Fondata nel 1979, la compagnia è stata fortemente segnata dai vent’anni di direzione di Nacho Duato, che riesce a dotarla di un prestigio internazionale basato sulle proprie coreografie. Abbandonando, nel 2010, la direzione della compagnia, il coreografo porta però via con sé tutti i suoi lavori e tocca al nuovo direttore, José Carlos Martinez, già étoile del Balletto dell’Opéra di Parigi, ricostruire tutto il repertorio, intraprendendo un nuovo viaggio che riporta alla tradizione, ovvero alla danza classica, arricchita tuttavia da molte e interessanti proposte di giovani coreografi.
Il direttore sceglie di chiamare Johan Inger, coreografo svedese, a cui affida l’arduo compito di riprendere il mito di Carmen. Confrontarsi con un mito, specialmente di grande portata come quello di Carmen, non è cosa facile, eppure la sfida si può considerare vinta, come testimonia il grande successo di pubblico subito riscosso dal balletto.

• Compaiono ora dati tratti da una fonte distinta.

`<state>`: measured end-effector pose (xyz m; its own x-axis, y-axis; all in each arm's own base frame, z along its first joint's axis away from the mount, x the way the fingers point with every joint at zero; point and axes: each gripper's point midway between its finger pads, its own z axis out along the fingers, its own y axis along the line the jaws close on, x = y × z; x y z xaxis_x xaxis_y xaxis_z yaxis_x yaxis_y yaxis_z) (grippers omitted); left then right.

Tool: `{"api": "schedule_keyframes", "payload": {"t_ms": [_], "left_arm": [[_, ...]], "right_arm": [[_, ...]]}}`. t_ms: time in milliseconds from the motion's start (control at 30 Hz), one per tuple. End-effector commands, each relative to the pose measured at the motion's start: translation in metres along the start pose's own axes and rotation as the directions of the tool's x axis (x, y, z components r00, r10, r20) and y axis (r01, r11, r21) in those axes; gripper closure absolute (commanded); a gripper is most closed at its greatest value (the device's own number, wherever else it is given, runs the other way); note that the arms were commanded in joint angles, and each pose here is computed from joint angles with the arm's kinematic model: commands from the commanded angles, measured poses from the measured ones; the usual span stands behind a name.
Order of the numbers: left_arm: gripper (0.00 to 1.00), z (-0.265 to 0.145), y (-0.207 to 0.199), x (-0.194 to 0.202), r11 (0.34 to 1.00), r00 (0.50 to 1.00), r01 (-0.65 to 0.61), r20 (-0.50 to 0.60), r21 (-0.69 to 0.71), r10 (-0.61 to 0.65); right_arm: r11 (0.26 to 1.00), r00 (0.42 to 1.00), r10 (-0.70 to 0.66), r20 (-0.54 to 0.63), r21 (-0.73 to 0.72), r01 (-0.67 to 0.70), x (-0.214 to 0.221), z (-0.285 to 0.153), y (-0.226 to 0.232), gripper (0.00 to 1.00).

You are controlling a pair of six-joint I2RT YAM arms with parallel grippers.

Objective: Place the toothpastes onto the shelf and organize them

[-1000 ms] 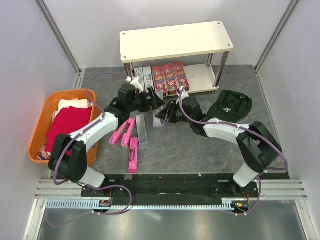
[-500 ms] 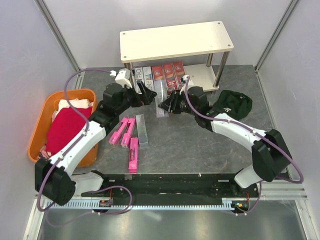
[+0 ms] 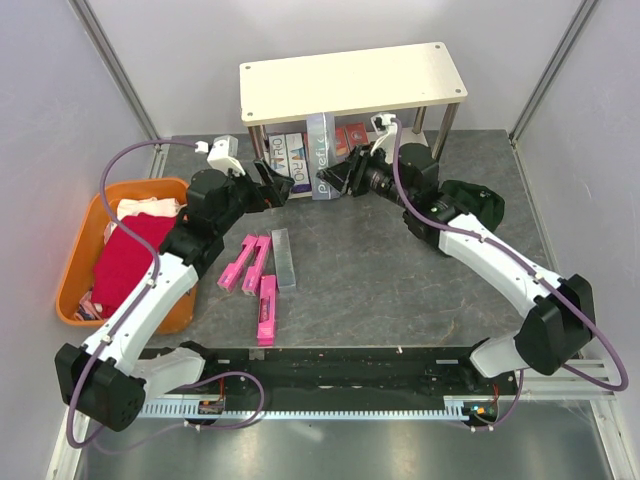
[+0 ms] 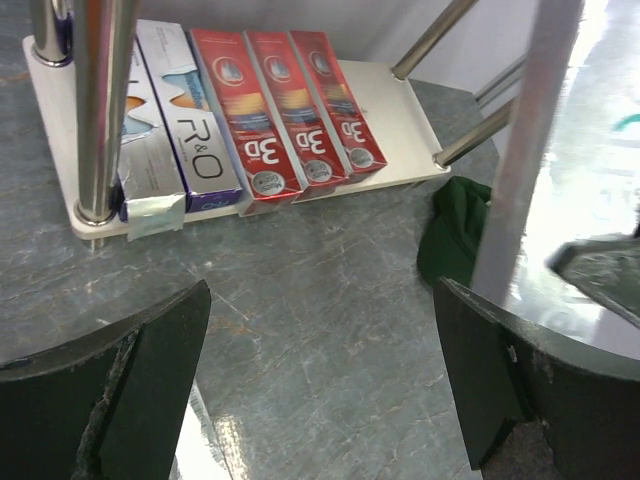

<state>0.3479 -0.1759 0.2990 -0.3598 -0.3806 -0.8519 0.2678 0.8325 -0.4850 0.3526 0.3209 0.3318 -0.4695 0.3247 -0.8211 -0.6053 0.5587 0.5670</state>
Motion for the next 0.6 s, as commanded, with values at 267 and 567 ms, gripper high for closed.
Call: {"api": "schedule_keyframes", "payload": {"t_ms": [267, 567], "left_arm": [[0.0, 0.007, 0.004, -0.006, 0.998, 0.998, -0.056, -0.012, 0.002, 0.056], [0.0, 0.011, 0.001, -0.006, 0.997, 0.996, -0.08, -0.035, 0.017, 0.081]], "right_arm": [[0.98, 0.968, -0.103, 0.227, -0.146, 0.139, -0.109, -0.003, 0.058, 0.74], [0.974, 0.96, -0.118, 0.255, -0.159, 0.162, -0.154, 0.036, 0.044, 0.73]]}}
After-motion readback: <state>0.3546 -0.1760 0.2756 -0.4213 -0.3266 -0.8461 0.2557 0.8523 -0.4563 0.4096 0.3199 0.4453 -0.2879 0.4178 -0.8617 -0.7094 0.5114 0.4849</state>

In una versione estremamente attuale e libera Johan Inger svela la sua eroina attraverso gli occhi di un bambino, personaggio avvolto da un certo alone di mistero poiché potrebbe trattarsi di un bambino qualsiasi: di Don José piccolo come della giovane Micaela, di noi stessi o di un’esperienza violenta, anche breve, che ha avuto un’influenza negativa sulle nostre vite, traducendosi nell’incapacità di legarci agli altri. Anche l’ambientazione non ha una connotazione definita: Siviglia è un luogo qualsiasi, l’officina è un’officina qualunque e la montagne di Ronda assomigliano a periferie degradate. I soldati si avvicinano maggiormente a un’altra forma di potere, il torero è più simile a una rockstar, ma Carmen resta sempre una donna libera, coraggiosa e contemporanea.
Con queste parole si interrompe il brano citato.